Se si è convinti della necessità dell’arte per la Chiesa, bisogna accogliere positivamente i suoi sforzi per entrarvi col proprio linguaggio e la sua ricerca interpretativa, perché rileggendo la Lettera di Giovanni Paolo II agli artisti: «ogni forma autentica d’arte è, a suo modo, una via d’accesso alla realtà più profonda dell’uomo e del mondo.» E davvero questo complesso iconografico, su cui il tempo si pronuncerà, sembra dischiudersi, per le ragioni avanzate in apertura, alla meditazione del tema di Maria Madre della Chiesa.
Ma già oggi ne percepiamo il senso e, insieme, la dimensione artistica, che se da un lato rinvia alla poetica “testoriana”, dall’altro continua a trarre alimento dall’intuizione di Arturo Martini nei confronti di una forma che, plasmando lo spazio, vive soprattutto della propria interiore consistenza. Ma è a Giovanni Testori, lungamente frequentato negli anni della formazione, che ripensa Lodigiani nella predilezione per la figura e per la sua lacerazione.

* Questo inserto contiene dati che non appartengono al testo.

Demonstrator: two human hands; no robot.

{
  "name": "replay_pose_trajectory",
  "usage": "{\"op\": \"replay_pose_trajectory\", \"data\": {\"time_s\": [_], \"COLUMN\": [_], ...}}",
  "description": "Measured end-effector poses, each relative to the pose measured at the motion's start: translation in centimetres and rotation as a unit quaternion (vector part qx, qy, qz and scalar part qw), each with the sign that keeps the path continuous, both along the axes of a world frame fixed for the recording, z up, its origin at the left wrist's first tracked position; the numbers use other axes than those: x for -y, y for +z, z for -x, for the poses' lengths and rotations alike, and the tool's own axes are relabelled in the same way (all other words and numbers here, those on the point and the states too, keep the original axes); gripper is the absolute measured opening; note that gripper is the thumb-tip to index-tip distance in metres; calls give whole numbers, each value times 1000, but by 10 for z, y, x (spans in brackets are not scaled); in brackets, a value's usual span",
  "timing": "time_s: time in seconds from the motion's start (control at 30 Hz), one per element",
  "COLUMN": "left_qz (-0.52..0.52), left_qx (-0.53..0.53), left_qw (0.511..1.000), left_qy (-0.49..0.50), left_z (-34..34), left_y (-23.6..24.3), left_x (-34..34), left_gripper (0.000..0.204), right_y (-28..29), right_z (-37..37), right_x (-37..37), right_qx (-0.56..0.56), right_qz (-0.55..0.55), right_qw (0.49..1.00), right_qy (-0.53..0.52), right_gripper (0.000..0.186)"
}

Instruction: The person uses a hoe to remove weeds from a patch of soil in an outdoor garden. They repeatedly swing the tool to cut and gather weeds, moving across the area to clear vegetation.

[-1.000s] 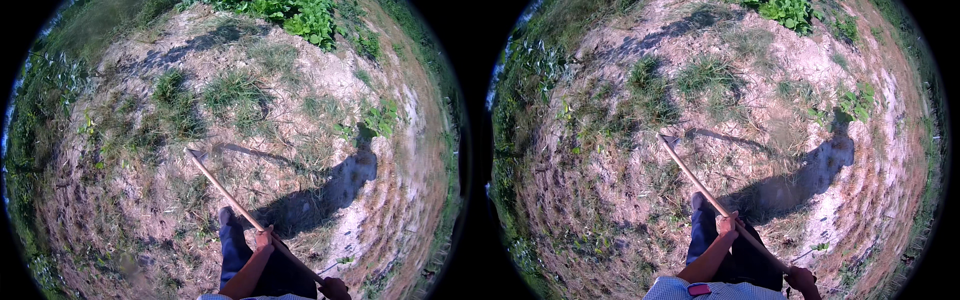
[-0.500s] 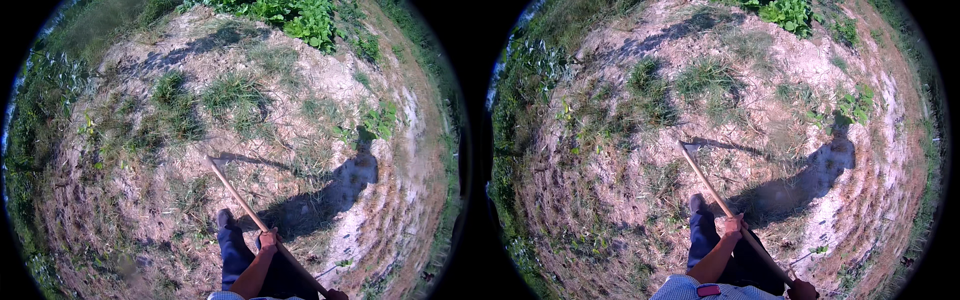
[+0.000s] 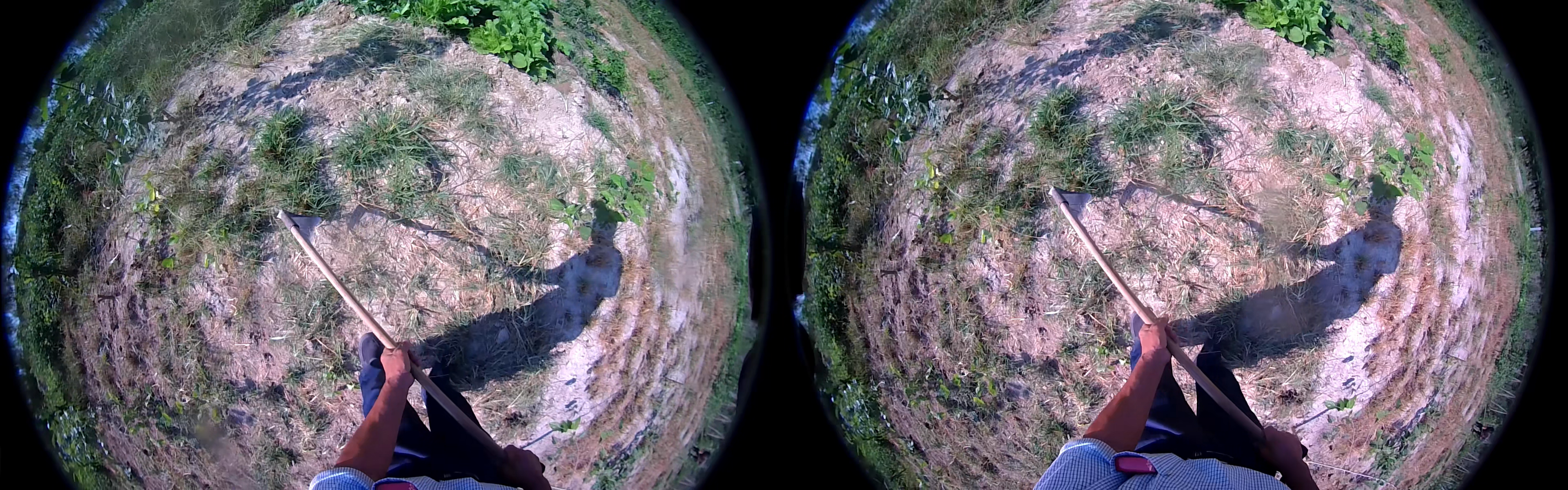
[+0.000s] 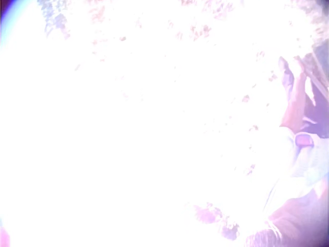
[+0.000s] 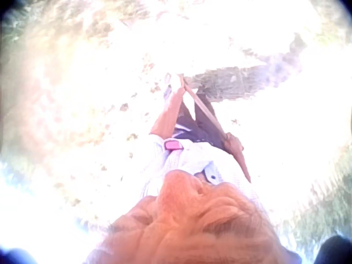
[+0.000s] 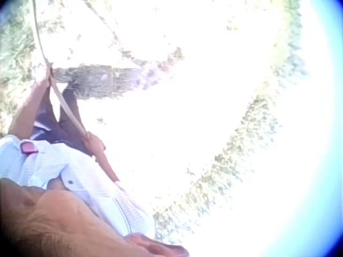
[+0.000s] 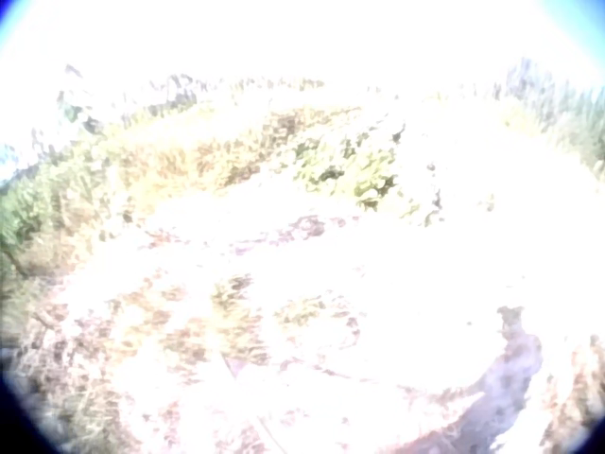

Di qui scaturisce il senso effusivo della sua scultura, ma ancor più l’idea che nell’arte consista il mistero dell’esistenza e che esso non possa non dirsi sacro.

Paolo Biscottini
In “Consacrazione della Chiesa Maria Madre della Chiesa di Buccinasco”, Diocesi di Milano, Milano, 2004.

 


 

IL PELLEGRINAGGIO VERSO UN FONDAMENTO

(…)Lodigiani non appartiene certo a quell’area di artisti che accondiscendono alla facile catechesi, spesso oleografica e di un didatticismo che si consuma nell’attimo del vedere. Ha coscienza di una tradizione altra, quella che s’esprimeva intorno al San Fedele negli anni Cinquanta, quando Lucio Fontana, ma pure il miglior Minguzzi che ho conosciuto, trovavano spazio per un’arte sacra che non fosse di pura decantazione. Era tale, e sono debitore a Pareyson, non nonostante il soggetto da realizzare, ma in virtù di quello.
Certo, la presunta “laicità” delle avanguardie non era profanità o perdita di una soggettività senza personalità dell’io. Guido Lodigiani delinea ulteriormente la sua esperienza non meramente sacrale, ma liturgica, ecclesiale, percorso da vivere e riattualizzare. L’ellissi della tensione, espressa e compressa dalla lastra dell’altare, inclina necessariamente verso la Croce.(…)

Don Franco Patruno
In “Consacrazione della chiesa Maria Madre della Chiesa Buccinasco”, Diocesi di Milano, Milano, 2004.